また、協議の議論で恩恵を受ける主な銘柄としてエヌビディアを挙げました。エヌビディアは1日で2.8%上昇しました。エヌビディアの時価総額は3兆4,457億ドルに達しました。マイクロソフト(MS)を抜いて時価総額1位の座を奪還しました。人工知能(AI)および半導体関連銘柄で構成されるフィラデルフィア半導体指数も2.72%上昇しました。同指数を構成する30銘柄は米中両首脳の会談を控え、全て上昇しました。
ブロードコムも3.27%上昇しました。TSMC、AMD、アプライド・マテリアルズも2%前後上昇しました。巨大テクノロジー企業7社『マグニフィセント・セブン』は値動きが分かれました。アマゾン、メタ、アルファベットは下落しました。テスラはわずかに上昇したにとどまりました。
この日発表された米国の求人件数は安定した推移を見せました。米国労働省が発表した4月の求人・離職レポート(JOLTS)によると、季節調整後の求人件数は739万件と集計されました。前月の720万件と比較して19万件増加しました。市場予想は710万件でした。
米国連邦準備制度(Fed)の主要幹部は関税への懸念を繰り返し示しました。オースタン・グールズビー米シカゴ連邦準備銀行総裁は、トランプ氏の関税政策が最終的にアメリカ経済をスタグフレーション(景気減速と物価上昇が同時進行)状況に追い込む可能性があるとし、FRBにはそのような状況で決まった対応指針がないと述べました。
リサ・クックFRB理事は、最近米国のインフレ率は鈍化しているものの、関税が経済全体に影響を及ぼしインフレが再燃する可能性があると警告しました。彼女は「政権の政策に対するコメントは控えるが、経済的影響について研究している」とし、トランプ政権の政策により「インフレ上昇と労働市場の減速の可能性が高まっているように見える」と述べました。

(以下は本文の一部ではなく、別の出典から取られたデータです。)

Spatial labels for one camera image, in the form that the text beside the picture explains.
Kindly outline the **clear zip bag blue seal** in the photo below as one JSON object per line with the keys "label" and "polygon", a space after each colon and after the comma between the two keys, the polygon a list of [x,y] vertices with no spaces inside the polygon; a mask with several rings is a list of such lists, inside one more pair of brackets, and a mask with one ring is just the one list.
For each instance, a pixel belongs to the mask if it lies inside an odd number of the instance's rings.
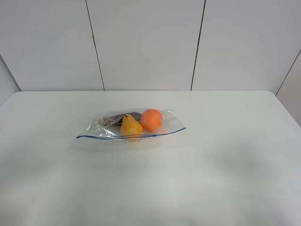
{"label": "clear zip bag blue seal", "polygon": [[[144,111],[150,108],[138,108],[138,109],[127,109],[121,110],[117,112],[102,114],[101,116],[94,119],[88,127],[76,138],[91,138],[97,140],[121,140],[130,142],[129,140],[122,138],[120,133],[121,125],[111,125],[105,126],[104,118],[108,116],[114,116],[117,114],[122,113],[131,113],[131,112],[138,112],[142,114]],[[153,137],[161,137],[166,135],[175,134],[181,132],[186,129],[186,127],[182,124],[182,122],[174,116],[170,110],[159,110],[163,115],[162,125],[156,129],[155,131],[147,131],[143,128],[143,133],[140,136],[141,139],[153,138]]]}

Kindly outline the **orange fruit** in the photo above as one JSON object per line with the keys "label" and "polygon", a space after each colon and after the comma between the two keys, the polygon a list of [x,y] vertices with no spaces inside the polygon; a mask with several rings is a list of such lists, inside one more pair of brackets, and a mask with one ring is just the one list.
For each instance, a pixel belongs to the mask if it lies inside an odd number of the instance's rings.
{"label": "orange fruit", "polygon": [[147,131],[155,131],[162,125],[163,115],[157,109],[147,109],[140,117],[142,127]]}

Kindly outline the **yellow pear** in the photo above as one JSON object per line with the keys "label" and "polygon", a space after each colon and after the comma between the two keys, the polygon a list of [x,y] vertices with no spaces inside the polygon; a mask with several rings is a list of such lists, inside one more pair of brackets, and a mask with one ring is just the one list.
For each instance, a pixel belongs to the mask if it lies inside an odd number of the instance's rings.
{"label": "yellow pear", "polygon": [[137,141],[143,133],[143,127],[130,114],[125,114],[122,119],[120,133],[122,138]]}

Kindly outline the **dark purple eggplant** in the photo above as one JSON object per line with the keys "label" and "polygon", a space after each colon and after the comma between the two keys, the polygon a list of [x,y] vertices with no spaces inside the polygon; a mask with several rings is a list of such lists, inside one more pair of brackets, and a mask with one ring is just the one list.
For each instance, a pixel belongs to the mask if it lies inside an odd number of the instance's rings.
{"label": "dark purple eggplant", "polygon": [[121,125],[123,122],[123,117],[129,114],[131,115],[137,122],[140,122],[141,114],[138,112],[131,112],[131,113],[122,113],[117,114],[114,116],[108,116],[104,118],[105,126],[111,126],[111,125]]}

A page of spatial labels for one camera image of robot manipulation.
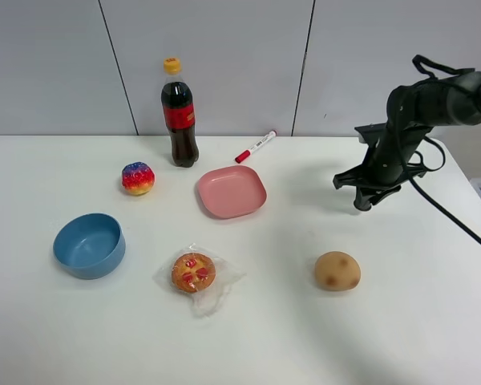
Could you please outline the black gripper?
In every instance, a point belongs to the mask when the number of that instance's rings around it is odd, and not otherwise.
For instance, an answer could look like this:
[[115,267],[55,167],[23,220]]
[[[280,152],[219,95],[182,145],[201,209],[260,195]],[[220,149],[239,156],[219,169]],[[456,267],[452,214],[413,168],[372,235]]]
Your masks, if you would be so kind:
[[432,128],[417,126],[394,133],[386,124],[369,124],[354,129],[359,139],[368,146],[362,163],[333,177],[333,186],[356,188],[354,207],[369,211],[374,197],[384,197],[397,192],[406,181],[402,161],[414,155],[419,144]]

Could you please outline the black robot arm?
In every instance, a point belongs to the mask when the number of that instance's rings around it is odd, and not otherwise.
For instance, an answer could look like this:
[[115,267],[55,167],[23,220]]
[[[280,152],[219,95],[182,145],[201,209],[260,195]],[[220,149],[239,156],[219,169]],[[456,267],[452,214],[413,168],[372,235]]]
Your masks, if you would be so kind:
[[387,120],[355,131],[368,146],[362,163],[333,177],[333,186],[356,188],[354,207],[368,211],[401,185],[432,168],[411,163],[417,148],[435,127],[481,124],[481,71],[445,79],[429,78],[394,89],[386,104]]

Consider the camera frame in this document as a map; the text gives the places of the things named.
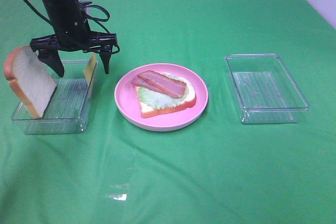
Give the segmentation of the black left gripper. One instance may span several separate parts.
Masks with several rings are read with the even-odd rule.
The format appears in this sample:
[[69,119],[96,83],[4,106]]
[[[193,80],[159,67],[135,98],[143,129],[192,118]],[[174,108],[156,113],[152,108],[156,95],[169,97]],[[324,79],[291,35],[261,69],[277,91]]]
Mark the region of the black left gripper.
[[79,0],[42,1],[55,33],[31,40],[30,46],[38,50],[39,61],[62,78],[65,70],[58,50],[97,52],[105,74],[109,74],[111,55],[118,52],[113,51],[118,48],[116,34],[92,31]]

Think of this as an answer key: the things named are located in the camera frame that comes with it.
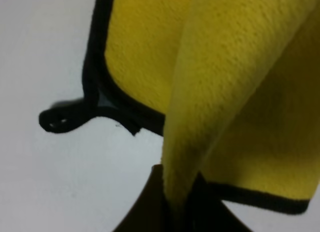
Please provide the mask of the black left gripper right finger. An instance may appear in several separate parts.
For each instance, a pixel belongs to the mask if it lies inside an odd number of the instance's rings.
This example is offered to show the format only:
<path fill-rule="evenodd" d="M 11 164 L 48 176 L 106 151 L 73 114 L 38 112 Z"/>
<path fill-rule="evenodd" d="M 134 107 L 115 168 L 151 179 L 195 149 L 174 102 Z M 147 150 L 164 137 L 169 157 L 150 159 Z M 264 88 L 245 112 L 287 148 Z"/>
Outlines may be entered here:
<path fill-rule="evenodd" d="M 199 173 L 192 185 L 185 204 L 185 232 L 249 232 L 242 223 L 215 195 Z"/>

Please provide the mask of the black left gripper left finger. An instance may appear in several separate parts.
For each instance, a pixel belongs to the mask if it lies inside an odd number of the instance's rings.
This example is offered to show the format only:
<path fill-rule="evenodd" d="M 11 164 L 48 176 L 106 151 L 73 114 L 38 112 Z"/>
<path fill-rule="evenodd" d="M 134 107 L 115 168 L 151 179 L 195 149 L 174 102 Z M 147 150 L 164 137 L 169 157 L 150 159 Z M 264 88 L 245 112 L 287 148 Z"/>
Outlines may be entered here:
<path fill-rule="evenodd" d="M 163 193 L 163 166 L 152 167 L 138 199 L 115 232 L 171 232 L 173 230 L 167 201 Z"/>

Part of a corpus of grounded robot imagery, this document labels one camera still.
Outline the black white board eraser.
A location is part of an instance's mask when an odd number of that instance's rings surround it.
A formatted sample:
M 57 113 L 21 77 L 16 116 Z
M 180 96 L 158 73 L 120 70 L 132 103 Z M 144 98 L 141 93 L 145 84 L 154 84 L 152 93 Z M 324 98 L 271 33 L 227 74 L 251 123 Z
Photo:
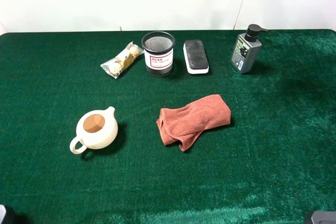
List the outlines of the black white board eraser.
M 187 72 L 189 74 L 208 73 L 209 63 L 201 40 L 186 40 L 183 46 L 183 52 Z

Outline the grey pump dispenser bottle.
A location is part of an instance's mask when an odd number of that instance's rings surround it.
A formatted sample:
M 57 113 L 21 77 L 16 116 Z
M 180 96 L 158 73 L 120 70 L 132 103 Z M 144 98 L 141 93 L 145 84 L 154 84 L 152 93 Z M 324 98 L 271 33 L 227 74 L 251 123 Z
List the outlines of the grey pump dispenser bottle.
M 267 31 L 257 24 L 250 24 L 245 33 L 237 36 L 230 61 L 240 74 L 250 72 L 262 47 L 258 36 Z

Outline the black mesh pen holder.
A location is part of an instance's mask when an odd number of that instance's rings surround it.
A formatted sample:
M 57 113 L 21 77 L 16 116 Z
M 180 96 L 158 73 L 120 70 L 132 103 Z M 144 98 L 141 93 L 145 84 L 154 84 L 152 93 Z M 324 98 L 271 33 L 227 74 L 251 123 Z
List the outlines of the black mesh pen holder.
M 141 40 L 146 70 L 155 77 L 165 77 L 173 69 L 175 38 L 164 31 L 152 31 Z

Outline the clear bag of snacks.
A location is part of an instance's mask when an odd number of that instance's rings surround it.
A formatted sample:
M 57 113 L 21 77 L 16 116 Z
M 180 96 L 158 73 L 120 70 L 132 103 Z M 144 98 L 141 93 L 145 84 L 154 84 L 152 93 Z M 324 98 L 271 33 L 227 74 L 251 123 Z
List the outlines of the clear bag of snacks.
M 100 67 L 109 76 L 117 79 L 143 53 L 144 50 L 141 47 L 130 42 L 117 56 L 102 63 Z

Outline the rust brown folded towel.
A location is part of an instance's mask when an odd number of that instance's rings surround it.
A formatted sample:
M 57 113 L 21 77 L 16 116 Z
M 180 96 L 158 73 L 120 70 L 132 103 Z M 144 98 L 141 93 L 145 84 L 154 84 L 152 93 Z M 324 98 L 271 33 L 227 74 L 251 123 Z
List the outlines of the rust brown folded towel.
M 156 121 L 164 145 L 180 142 L 187 151 L 206 130 L 229 125 L 231 110 L 219 94 L 212 94 L 177 109 L 162 108 Z

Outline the green velvet table cloth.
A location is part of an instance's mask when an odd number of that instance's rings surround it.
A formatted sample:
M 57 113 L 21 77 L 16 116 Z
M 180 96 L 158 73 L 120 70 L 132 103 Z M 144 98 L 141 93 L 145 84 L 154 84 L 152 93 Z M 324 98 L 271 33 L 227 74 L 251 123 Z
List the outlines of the green velvet table cloth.
M 251 72 L 230 62 L 236 31 L 174 31 L 173 72 L 140 57 L 114 79 L 100 67 L 142 31 L 1 36 L 1 203 L 18 223 L 300 223 L 335 210 L 335 32 L 269 30 Z M 202 41 L 209 71 L 189 74 Z M 157 119 L 219 94 L 229 125 L 187 150 Z M 70 151 L 78 121 L 115 108 L 105 148 Z

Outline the cream ceramic teapot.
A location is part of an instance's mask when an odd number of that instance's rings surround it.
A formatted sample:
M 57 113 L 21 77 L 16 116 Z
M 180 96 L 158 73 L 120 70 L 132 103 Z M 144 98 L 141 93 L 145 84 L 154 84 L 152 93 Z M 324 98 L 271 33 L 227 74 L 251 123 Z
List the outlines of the cream ceramic teapot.
M 118 124 L 114 116 L 115 108 L 93 110 L 78 121 L 76 137 L 70 142 L 73 154 L 81 154 L 86 149 L 98 150 L 110 145 L 118 133 Z

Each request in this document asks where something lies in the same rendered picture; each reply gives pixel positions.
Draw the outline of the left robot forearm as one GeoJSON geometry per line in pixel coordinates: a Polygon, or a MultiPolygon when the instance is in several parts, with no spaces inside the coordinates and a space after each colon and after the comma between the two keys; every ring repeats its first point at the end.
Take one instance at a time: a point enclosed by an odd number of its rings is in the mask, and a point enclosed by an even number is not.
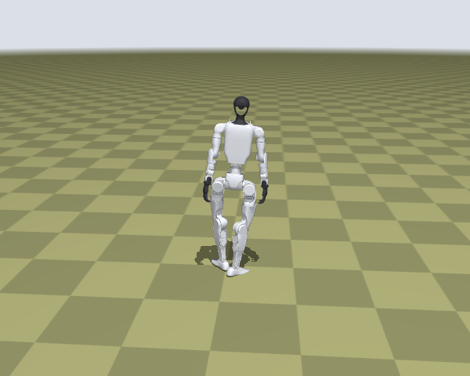
{"type": "Polygon", "coordinates": [[[207,177],[211,177],[211,182],[213,180],[213,175],[214,175],[214,172],[215,172],[215,165],[217,163],[216,160],[213,159],[213,150],[210,149],[208,151],[208,161],[207,161],[208,165],[207,165],[207,168],[206,168],[206,175],[204,177],[204,180],[207,181],[207,177]]]}

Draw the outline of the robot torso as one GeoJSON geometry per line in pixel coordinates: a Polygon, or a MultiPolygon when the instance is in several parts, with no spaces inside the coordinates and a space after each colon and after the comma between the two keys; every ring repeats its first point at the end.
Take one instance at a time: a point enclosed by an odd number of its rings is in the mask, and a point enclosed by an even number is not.
{"type": "Polygon", "coordinates": [[[232,166],[226,173],[225,188],[242,190],[244,173],[241,165],[245,165],[251,154],[254,129],[251,121],[250,123],[245,121],[248,125],[235,125],[231,122],[233,121],[226,123],[224,131],[224,154],[232,166]]]}

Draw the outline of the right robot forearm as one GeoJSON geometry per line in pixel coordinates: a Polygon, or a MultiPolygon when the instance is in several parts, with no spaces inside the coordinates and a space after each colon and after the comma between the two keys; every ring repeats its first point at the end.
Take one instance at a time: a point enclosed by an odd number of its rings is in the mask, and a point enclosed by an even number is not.
{"type": "Polygon", "coordinates": [[[260,164],[258,164],[259,175],[260,175],[260,178],[261,178],[261,181],[260,181],[261,185],[262,185],[263,180],[266,181],[266,185],[269,182],[267,166],[268,166],[268,164],[267,164],[267,154],[265,153],[264,154],[264,162],[261,162],[260,164]]]}

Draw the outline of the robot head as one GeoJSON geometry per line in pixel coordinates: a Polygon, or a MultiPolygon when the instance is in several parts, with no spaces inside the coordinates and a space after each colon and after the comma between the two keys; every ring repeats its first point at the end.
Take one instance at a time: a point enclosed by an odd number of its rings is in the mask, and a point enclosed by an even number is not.
{"type": "Polygon", "coordinates": [[[244,96],[238,96],[234,100],[233,106],[234,106],[234,111],[235,111],[235,114],[236,114],[237,117],[236,117],[236,120],[231,122],[231,123],[234,123],[235,125],[248,125],[248,123],[246,123],[245,120],[244,120],[244,116],[247,114],[248,108],[249,108],[248,98],[246,98],[244,96]],[[239,115],[236,112],[236,107],[238,107],[240,110],[243,110],[244,107],[247,107],[247,110],[246,110],[244,115],[239,115]]]}

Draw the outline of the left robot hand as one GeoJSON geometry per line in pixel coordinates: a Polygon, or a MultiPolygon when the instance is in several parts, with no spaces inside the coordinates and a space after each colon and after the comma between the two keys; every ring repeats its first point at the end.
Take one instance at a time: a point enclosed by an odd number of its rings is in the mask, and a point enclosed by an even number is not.
{"type": "Polygon", "coordinates": [[[203,189],[204,196],[203,197],[207,202],[211,202],[208,200],[208,186],[211,185],[211,181],[212,181],[211,177],[207,177],[207,181],[204,181],[204,189],[203,189]]]}

シカゴ・マーカンタイル取引所(CME)のフェドウォッチツールによると、連邦基金金利先物市場では7月の政策金利据え置き確率は74.3%で、前日とほぼ同水準でした。シカゴ・オプション取引所(CBOE)のボラティリティ指数(VIX)は0.67ポイント(3.65%)下落し、17.69を示しました。